Por Silver D’Madriaga Marraz
O Dia da Consciência Negra deveria ser um marco de lucidez coletiva. No entanto, ano após ano, ele parece funcionar mais como um espelho incômodo que revela a contradição profunda do país: celebra-se a luta, mas normaliza-se a opressão; homenageiam-se os mortos, mas negligenciam-se os vivos. A data expõe, de forma quase didática, a distância entre o discurso antirracista que se repete em público e as práticas que, no cotidiano, seguem sustentando um país desigual, seletivo e excludente.
O Brasil ainda trata o racismo como um episódio — e não como uma estrutura. Quando chega novembro, pipocam campanhas publicitárias, discursos governamentais, projetos escolares que duram 24 horas, e influencers que, por um dia, encontram uma maneira conveniente de se posicionar. Ao mesmo tempo, milhares de pessoas negras continuam ocupando os lugares historicamente empurrados para elas: os mais mal pagos, os mais violentos, os mais vigiados, os mais vulneráveis. O abismo social que separa negros e brancos nunca precisou de uma data para existir; ele está presente na geografia das cidades, na distribuição de renda, no sistema penal, na educação, na saúde e no acesso real ao poder.
O 20 de novembro, portanto, não é um feriado: é um termômetro moral. Ele mede o quanto estamos dispostos a admitir a verdade que evitamos. E essa verdade é simples, ainda que desconfortável: grande parte do que chamamos de “antirracismo” no Brasil é performático. É um gesto estético, um posicionamento calculado, uma imagem pública cuidadosamente administrada. Há quem exiba uma postura progressista, enquanto mantém — na prática — comportamentos, privilégios e hierarquias que reforçam a mesma lógica que diz combater. É a hipocrisia convertida em virtude.
O pensamento crítico exige enfrentar um paradoxo: um país que se orgulha de uma suposta “harmonia racial” é o mesmo país que mata, encarcera e empobrece corpos negros em proporções massivamente superiores. Não se trata de opinião; são dados. A ficção da “democracia racial” — tão repetida quanto confortavelmente aceita — continua sedando consciências, dificultando que muitos reconheçam que o racismo não é um acidente histórico, mas um projeto que continua produzindo efeitos.
Do ponto de vista filosófico, isso revela uma escolha coletiva: preferimos a narrativa à realidade. A sociedade brasileira mantém um pacto silencioso que alivia a culpa, mas perpetua o problema.

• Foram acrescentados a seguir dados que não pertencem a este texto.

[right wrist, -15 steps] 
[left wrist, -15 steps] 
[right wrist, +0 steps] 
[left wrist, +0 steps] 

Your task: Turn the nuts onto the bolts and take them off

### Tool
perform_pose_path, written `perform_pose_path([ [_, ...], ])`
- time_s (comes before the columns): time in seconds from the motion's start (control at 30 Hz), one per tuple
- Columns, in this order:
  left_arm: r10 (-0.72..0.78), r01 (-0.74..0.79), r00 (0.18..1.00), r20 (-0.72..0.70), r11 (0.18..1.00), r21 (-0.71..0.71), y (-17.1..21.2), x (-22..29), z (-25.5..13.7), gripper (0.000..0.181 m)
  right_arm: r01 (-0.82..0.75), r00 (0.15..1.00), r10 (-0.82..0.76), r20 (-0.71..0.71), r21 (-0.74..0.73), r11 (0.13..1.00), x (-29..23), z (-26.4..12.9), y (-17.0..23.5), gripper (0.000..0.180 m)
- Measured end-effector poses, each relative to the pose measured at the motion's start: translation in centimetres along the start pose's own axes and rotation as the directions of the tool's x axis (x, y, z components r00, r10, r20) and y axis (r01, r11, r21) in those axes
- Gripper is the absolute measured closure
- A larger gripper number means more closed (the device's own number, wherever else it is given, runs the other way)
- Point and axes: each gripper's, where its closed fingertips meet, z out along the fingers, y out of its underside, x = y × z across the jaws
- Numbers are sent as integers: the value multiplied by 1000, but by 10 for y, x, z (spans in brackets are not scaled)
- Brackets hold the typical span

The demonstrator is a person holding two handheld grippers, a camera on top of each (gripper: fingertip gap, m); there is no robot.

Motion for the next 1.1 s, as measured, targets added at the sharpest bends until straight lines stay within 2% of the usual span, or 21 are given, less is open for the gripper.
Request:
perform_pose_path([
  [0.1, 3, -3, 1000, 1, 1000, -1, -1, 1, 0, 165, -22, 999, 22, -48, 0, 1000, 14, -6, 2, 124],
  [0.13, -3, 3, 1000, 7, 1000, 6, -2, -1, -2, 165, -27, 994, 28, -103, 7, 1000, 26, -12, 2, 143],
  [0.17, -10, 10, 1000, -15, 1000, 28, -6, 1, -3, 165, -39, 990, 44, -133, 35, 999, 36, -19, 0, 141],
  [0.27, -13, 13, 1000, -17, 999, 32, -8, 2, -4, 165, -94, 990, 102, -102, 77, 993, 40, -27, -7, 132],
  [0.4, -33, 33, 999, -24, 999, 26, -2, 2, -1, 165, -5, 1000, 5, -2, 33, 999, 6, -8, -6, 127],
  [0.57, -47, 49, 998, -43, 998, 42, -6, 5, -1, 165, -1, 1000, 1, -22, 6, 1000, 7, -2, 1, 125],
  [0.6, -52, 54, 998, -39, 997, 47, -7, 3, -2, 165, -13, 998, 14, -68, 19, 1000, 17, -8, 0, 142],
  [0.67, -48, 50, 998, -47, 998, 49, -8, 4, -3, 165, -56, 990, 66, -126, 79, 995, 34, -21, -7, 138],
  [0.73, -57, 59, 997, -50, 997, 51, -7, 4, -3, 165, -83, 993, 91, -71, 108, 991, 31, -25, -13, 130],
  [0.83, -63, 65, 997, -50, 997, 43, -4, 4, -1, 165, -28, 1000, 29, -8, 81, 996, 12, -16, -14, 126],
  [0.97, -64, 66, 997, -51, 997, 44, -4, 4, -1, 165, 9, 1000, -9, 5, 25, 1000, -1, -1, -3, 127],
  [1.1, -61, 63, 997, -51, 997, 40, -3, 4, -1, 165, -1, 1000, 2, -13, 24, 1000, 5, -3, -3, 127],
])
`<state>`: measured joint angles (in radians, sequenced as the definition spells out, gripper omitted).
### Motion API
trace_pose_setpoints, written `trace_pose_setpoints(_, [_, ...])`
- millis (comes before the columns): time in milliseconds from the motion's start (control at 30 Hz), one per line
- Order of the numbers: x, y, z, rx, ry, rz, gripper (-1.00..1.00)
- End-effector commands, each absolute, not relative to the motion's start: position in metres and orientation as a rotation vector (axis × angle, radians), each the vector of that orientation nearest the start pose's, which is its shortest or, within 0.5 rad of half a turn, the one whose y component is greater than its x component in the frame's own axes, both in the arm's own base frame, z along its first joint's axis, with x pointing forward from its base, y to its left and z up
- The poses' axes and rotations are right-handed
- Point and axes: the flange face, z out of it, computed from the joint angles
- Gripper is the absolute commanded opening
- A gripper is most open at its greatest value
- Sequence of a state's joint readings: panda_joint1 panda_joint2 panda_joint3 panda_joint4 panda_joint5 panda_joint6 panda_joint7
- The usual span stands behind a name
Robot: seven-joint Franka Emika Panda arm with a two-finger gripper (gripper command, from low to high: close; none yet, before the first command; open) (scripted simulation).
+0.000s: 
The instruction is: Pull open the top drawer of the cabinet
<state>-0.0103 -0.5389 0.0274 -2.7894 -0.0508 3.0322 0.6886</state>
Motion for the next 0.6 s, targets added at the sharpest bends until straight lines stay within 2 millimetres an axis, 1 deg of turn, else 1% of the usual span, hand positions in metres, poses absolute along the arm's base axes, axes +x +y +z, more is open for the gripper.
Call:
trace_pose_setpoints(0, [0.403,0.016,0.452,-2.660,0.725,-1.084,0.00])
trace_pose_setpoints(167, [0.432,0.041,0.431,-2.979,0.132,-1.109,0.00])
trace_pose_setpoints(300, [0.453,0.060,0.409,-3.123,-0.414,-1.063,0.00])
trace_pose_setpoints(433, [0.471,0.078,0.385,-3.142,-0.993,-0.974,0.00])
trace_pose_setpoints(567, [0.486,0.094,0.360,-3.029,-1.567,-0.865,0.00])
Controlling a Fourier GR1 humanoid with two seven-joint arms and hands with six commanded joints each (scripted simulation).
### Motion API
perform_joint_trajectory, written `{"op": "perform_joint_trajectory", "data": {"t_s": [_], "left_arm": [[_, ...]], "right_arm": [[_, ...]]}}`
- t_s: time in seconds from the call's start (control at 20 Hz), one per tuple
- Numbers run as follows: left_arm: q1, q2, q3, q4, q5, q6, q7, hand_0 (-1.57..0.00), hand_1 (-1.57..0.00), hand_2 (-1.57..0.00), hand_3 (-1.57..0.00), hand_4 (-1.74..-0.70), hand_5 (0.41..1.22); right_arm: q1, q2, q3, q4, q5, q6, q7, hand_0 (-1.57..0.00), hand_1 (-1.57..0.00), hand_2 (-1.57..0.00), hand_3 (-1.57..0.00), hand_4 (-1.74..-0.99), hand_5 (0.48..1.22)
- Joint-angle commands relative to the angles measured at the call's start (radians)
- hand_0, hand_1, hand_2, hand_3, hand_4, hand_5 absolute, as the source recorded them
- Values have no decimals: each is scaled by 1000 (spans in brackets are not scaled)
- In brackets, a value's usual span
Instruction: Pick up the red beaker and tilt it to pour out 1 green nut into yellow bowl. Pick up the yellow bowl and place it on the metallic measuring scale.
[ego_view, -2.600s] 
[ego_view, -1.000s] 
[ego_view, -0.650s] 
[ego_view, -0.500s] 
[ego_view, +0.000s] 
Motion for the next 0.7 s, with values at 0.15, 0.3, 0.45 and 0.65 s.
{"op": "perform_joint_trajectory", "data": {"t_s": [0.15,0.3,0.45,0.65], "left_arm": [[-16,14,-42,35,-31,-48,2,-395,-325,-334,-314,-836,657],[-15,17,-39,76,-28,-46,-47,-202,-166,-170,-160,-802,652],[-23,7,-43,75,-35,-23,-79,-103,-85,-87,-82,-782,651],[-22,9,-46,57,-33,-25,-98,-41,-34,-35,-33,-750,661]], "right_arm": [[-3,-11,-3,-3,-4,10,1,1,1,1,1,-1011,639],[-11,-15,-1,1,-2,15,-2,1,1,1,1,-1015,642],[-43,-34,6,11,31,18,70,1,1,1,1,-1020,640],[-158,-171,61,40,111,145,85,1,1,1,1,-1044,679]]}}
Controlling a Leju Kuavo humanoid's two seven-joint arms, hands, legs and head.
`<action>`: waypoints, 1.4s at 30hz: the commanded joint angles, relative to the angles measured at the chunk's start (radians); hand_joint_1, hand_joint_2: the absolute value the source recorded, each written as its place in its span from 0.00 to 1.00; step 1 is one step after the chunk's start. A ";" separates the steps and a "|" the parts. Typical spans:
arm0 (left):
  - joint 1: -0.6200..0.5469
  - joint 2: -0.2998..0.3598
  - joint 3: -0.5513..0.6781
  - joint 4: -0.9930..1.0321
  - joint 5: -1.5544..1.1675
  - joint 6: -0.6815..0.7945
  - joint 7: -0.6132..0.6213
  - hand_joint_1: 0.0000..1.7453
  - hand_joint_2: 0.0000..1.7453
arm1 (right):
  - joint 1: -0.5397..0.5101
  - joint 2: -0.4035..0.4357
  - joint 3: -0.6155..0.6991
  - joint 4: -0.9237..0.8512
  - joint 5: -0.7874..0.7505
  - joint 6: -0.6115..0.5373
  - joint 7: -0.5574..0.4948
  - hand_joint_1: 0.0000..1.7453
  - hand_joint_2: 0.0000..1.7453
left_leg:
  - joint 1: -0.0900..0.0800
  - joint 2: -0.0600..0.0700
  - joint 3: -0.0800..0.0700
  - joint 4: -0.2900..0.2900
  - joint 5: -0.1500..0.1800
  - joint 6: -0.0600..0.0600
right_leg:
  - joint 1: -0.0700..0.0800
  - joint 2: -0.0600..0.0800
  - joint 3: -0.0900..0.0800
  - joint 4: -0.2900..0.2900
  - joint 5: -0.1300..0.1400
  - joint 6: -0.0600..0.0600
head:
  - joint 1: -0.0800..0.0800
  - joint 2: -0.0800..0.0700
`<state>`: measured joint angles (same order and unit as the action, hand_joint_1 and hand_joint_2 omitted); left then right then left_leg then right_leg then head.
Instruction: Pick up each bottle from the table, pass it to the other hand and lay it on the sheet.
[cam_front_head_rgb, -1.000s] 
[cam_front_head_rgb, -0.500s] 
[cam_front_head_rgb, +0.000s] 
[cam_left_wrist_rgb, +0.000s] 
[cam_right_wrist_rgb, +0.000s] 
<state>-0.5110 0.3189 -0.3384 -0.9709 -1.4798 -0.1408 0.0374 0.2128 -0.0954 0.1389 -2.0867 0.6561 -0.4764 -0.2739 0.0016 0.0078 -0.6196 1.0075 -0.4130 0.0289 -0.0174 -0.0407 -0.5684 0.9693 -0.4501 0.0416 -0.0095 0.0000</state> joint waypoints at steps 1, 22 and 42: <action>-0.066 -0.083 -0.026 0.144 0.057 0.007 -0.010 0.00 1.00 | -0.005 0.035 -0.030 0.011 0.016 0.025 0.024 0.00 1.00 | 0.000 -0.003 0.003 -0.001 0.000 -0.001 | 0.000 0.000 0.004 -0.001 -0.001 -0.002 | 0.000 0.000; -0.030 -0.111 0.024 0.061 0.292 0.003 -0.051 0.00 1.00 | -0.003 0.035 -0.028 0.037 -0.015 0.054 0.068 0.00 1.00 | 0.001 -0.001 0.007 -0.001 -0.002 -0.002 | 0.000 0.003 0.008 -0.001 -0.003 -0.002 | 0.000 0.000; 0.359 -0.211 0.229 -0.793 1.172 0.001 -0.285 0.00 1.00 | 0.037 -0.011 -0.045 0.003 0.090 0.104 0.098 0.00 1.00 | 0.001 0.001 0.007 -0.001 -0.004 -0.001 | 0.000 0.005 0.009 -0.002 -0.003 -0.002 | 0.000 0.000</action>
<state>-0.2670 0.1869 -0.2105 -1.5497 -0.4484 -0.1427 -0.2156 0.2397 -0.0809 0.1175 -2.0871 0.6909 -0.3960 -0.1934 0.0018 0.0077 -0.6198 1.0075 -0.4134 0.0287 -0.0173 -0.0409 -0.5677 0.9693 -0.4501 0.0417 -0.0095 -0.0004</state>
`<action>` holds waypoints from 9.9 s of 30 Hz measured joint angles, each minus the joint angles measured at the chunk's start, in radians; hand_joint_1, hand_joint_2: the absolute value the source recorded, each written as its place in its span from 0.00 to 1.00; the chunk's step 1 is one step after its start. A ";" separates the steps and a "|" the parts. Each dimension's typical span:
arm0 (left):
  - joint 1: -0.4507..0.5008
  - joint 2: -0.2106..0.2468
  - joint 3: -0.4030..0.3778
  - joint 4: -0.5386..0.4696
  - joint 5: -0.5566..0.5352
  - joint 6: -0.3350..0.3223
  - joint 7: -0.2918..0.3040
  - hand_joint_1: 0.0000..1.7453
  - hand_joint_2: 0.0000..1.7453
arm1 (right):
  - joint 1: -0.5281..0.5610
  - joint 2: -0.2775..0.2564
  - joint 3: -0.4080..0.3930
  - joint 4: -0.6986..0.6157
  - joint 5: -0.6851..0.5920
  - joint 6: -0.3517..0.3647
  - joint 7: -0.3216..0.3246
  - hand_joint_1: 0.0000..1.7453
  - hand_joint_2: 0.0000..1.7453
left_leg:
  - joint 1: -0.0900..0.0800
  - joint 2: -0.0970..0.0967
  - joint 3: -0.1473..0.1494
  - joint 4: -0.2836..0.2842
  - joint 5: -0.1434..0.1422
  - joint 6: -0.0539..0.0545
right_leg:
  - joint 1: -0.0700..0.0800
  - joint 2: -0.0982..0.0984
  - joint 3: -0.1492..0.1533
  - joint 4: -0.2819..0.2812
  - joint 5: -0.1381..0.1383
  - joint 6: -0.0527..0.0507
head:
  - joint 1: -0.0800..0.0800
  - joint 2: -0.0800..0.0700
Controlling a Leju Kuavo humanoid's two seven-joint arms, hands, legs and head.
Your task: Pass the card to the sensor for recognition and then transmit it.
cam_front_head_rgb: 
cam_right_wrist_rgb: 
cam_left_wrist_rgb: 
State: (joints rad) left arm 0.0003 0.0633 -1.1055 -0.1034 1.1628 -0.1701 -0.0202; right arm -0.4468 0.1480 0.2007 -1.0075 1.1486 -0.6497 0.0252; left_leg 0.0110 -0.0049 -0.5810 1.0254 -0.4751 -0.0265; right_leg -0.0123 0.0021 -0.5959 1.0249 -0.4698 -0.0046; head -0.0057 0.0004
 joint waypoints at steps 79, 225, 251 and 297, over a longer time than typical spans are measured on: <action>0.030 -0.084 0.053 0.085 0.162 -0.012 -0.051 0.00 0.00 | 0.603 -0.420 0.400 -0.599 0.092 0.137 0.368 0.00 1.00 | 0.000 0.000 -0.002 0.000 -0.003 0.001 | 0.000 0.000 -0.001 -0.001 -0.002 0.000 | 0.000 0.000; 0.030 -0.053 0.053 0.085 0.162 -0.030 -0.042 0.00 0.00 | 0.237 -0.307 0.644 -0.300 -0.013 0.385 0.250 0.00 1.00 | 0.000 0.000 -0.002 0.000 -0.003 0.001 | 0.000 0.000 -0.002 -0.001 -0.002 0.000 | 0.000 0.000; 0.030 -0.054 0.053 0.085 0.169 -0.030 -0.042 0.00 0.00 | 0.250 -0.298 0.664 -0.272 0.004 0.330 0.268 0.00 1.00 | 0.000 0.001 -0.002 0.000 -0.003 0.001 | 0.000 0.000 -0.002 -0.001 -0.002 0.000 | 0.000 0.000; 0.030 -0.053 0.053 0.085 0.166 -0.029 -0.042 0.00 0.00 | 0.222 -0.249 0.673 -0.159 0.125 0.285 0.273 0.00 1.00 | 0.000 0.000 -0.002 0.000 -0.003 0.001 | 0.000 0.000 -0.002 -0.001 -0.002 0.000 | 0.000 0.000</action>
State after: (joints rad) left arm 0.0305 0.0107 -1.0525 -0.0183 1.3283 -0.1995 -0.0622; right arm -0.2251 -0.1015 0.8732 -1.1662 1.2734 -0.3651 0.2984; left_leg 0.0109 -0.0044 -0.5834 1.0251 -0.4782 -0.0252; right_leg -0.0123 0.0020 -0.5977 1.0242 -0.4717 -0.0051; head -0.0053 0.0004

Aceita-se o discurso antirracista desde que ele não exija mudança de comportamento, redistribuição de poder ou desconforto social. É o antirracismo que cabe na vitrine de novembro, mas não na agenda concreta de dezembro a outubro.
Politicamente, isso é ainda mais grave. O Estado brasileiro frequentemente reage ao racismo com ações simbólicas, não estruturais. Sem enfrentar o genocídio da juventude negra, a sub-representação em cargos de liderança, o racismo institucional nas forças de segurança, a precariedade das escolas das periferias e a desigualdade de acesso à terra, o 20 de novembro se torna apenas uma data elegante, incapaz de alterar a base que sustenta o problema. O risco é transformar a consciência negra em produto cultural, esvaziando sua radicalidade histórica.
Mas há um ponto irrefutável: toda transformação nasce do incômodo. E o incômodo que o 20 de novembro produz pode ser fértil, desde que reconhecido e trabalhado com honestidade. A data carrega um chamado ético — não para celebrar, mas para confrontar. Confrontar o racismo que atravessa instituições, comportamentos e subjetividades. Confrontar privilégios que muitos consideram naturais. Confrontar a violência que, para muitos, continua sendo invisível.
Ser antirracista é estar disposto a perder alguma coisa: conforto, privilégios, ilusões. É um ato político, filosófico e moral que exige coerência e prática. E é aqui que o 20 de novembro pode recuperar sua força: não como o dia de “pensar sobre racismo”, mas como lembrete de que um país inteiro precisa aprender a enxergar aquilo que escolheu não ver.
Enquanto a sociedade brasileira tratar o antirracismo como cerimônia e não como compromisso, o 20 de novembro seguirá sendo a vitrine de uma consciência emprestada. A verdadeira mudança começa quando a data deixa de ser um evento e passa a ser um critério de vida. Porque só quando reconhecermos o que realmente somos, poderemos construir, com seriedade, o que ainda não conseguimos ser.